Model Name | CV | Public LB | Private LB | Training Notebook | Inference Script |
---|---|---|---|---|---|
3-stage NN | 0.01561 | 0.01823 | 0.01618 | 3-stagenn-train.ipynb | 3stage-nn-inference.py |
2-stage NN + TabNet | 0.01615 | 0.01837 | 0.01625 | 2stagenn-tabnet-train.ipynb | 2stage-nn-tabnet-inference.ipynb |
Simple NN (old CV) | 0.01585 | 0.01833 | 0.01626 | simple-nn-using-old-cv-train.ipynb | simple-nn-old-split-inference.py |
Simple NN (new CV) | 0.01564 | 0.01830 | 0.01622 | simple-nn-new-split-train.ipynb | simple-nn-new-split-inference.py |
2-heads ResNet | 0.01589 | 0.01836 | 0.01624 | 2heads-ResNest-train.ipynb | 2heads-ResNest-inference.py |
EfficientNet B3 Noisy Student | 0.01602 | 0.01850 | 0.01634 | deepinsight-efficientnet-lightning-v7-b3-train.ipynb | deepinsight-efficientnet-lightning-v7-b3-inference.py |
ResNeSt V2 | 0.01576 | 0.01854 | 0.01636 | deepinsight-resnest-lightning-v2-train.ipynb | deepinsight-resnest-lightning-v2-inference.py |
- Original Submission Notebook:
./final/Best LB/fork-of-blending-with-6-models-5old-1new.ipynb
- Cleaned Submission Notebook:
./final/Best LB/final-best-lb-cleaned.ipynb
Model Name | CV | Public LB | Private LB | Training Notebook | Inference Script |
---|---|---|---|---|---|
3-stage NN | 0.01561 | 0.01823 | 0.01618 | 3stagenn-10folds-train.ipynb | 3stagenn-10folds-inference.py |
2-heads ResNet V2 | 0.01566 | 0.01844 | 0.01623 | 2heads-resnest-train.ipynb | 2heads-resnest-inference.py |
EfficientNet B3 Noisy Student | 0.01602 | 0.01850 | 0.01634 | deepinsight-efficientnet-lightning-v7-b3-train.ipynb | deepinsight-efficientnet-lightning-v7-b3-inference.py |
ResNeSt V1 | 0.01582 | 0.01853 | 0.01636 | deepinsight-resnest-lightning-v1-train.ipynb | deepinsight-resnest-lightning-v1-inference.py |
ResNeSt V2 | 0.01576 | 0.01854 | 0.01636 | deepinsight-resnest-lightning-v2-train.ipynb | deepinsight-resnest-lightning-v2-inference.py |
- Original Submission Notebook:
./final/Best CV/blend-search-optuna-v7.ipynb
- Cleaned Submission Notebook:
./final/Best CV/final-best-CV-cleaned.ipynb
All of the training can be done by running notebooks above as a kaggle notebook. This generates pickled preprocessing modules, model weights used by inference scripts, and predictions used in blend weights search.
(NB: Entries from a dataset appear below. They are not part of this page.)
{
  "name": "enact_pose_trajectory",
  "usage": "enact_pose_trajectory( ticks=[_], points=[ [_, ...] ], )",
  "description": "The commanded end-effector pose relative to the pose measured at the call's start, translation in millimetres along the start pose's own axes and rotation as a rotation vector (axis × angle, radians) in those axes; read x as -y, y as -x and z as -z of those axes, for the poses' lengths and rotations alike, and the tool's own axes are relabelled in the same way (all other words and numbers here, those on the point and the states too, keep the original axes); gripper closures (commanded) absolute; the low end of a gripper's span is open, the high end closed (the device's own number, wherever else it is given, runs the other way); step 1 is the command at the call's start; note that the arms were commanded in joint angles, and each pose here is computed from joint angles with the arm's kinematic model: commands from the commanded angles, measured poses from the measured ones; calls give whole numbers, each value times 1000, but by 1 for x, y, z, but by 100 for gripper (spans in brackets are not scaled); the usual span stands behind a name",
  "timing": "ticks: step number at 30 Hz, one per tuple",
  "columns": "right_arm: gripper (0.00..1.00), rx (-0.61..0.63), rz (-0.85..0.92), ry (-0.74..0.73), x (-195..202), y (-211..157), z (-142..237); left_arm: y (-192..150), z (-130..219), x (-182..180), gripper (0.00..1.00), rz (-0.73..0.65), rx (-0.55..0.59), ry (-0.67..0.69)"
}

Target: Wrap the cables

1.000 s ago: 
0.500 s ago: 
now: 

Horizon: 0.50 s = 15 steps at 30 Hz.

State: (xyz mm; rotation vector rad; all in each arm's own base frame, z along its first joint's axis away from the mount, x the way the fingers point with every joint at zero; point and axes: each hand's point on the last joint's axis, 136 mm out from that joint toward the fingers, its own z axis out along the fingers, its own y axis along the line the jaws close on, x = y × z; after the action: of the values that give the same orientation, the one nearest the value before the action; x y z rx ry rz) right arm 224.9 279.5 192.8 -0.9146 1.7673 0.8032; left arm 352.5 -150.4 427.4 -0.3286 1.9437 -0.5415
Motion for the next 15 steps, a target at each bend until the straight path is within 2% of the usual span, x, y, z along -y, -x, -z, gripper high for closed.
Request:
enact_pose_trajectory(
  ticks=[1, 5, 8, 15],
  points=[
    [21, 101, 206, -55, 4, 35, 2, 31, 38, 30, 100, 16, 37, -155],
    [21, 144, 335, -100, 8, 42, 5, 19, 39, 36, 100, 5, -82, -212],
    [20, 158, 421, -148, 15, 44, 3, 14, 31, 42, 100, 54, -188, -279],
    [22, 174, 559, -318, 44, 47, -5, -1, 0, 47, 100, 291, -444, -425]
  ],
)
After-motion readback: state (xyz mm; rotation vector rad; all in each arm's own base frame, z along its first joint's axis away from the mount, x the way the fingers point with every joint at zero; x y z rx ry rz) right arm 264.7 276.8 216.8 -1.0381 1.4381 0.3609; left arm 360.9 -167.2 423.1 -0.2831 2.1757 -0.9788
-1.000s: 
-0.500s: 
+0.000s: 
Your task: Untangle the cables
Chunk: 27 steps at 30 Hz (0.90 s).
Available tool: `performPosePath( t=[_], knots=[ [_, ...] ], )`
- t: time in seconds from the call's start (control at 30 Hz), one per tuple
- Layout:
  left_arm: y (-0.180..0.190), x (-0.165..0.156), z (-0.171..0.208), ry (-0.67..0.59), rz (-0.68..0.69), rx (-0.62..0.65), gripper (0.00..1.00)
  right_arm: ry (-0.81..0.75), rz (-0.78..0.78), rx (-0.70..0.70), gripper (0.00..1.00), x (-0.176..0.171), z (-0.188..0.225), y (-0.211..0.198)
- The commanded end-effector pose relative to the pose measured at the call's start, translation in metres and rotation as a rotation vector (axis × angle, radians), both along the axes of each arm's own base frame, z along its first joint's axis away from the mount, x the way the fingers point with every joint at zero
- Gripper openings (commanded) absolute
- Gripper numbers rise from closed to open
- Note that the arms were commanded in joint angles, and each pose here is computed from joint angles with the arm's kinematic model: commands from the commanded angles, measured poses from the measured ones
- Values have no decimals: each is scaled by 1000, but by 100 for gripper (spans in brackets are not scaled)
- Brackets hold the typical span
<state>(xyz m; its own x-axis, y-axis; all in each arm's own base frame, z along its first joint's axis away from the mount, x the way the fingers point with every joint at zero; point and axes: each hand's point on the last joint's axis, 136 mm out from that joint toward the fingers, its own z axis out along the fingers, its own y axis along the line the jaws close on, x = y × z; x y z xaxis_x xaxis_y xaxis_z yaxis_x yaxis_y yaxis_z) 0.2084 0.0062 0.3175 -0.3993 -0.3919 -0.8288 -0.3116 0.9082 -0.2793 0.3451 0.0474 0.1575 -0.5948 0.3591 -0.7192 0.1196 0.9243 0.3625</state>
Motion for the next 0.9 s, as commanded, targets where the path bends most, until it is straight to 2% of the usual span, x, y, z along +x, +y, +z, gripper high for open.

Once oof predictions are generated, run the blend weight search notebooks to determine good blending weights for the set of models. The weights in the submission notebooks need to be updated manually.
The submission notebooks make inference by running each single-model inference scripts and blending the predictions. All of the training notebooks must be added as dataset to load preprocessing class instances and model weights.
To make predictions on a new dataset, you just need to replace test_features.csv
in input dataset.
Please refer to this documentation.
All of our solution code are open-sourced under the Apache 2.0 license.